» **Task statement**: In the records below, tally the lines that contain the word "about" and give only that number.

» **Material provided**:
▶
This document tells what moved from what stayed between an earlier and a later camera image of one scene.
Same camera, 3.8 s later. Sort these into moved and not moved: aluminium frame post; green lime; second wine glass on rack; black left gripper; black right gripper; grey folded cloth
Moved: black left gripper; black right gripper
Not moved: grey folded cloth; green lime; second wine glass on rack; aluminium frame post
◀
▶
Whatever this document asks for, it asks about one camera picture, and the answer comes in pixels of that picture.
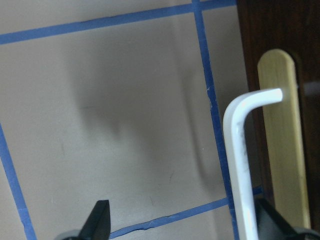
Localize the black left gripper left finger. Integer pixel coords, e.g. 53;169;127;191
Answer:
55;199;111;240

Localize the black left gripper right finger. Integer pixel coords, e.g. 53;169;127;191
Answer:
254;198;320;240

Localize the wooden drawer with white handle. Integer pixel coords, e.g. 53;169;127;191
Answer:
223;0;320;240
◀
▶
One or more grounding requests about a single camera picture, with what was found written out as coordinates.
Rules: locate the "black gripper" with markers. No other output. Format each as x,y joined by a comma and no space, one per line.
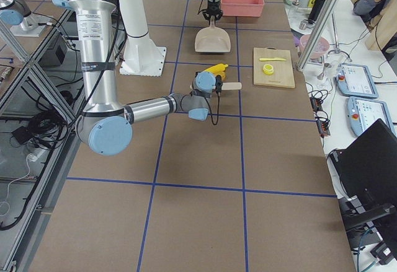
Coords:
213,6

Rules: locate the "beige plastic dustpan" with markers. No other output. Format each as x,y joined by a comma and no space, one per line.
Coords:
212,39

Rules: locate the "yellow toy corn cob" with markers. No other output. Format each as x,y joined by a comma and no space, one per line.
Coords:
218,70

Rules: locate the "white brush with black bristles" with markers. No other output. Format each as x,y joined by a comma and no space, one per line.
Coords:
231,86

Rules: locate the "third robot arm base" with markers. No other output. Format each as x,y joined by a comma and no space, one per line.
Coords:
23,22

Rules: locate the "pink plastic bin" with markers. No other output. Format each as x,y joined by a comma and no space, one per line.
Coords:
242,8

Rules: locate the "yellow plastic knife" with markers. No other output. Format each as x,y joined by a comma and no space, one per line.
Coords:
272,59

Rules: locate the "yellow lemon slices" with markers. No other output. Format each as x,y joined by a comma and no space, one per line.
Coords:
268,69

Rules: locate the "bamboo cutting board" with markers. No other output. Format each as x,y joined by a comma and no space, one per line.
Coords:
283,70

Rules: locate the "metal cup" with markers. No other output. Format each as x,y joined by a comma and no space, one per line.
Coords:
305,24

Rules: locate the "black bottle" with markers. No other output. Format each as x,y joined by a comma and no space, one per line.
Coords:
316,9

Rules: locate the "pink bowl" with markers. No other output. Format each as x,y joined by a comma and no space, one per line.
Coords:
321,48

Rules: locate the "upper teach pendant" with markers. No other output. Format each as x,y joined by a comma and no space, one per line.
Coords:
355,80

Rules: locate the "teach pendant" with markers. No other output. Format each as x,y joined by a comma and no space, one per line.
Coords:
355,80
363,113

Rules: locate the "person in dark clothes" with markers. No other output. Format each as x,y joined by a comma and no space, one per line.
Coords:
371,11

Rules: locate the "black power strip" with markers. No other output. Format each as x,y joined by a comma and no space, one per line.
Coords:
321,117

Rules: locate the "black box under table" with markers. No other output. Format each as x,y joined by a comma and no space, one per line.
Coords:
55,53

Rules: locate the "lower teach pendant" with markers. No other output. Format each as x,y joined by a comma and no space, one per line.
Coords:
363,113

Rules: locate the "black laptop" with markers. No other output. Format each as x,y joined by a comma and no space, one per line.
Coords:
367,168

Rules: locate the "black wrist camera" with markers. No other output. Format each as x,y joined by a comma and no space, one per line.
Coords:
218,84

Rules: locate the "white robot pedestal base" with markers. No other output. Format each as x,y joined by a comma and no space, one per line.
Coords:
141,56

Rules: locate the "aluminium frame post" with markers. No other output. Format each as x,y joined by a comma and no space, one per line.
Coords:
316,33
◀
» **Your solution**: 2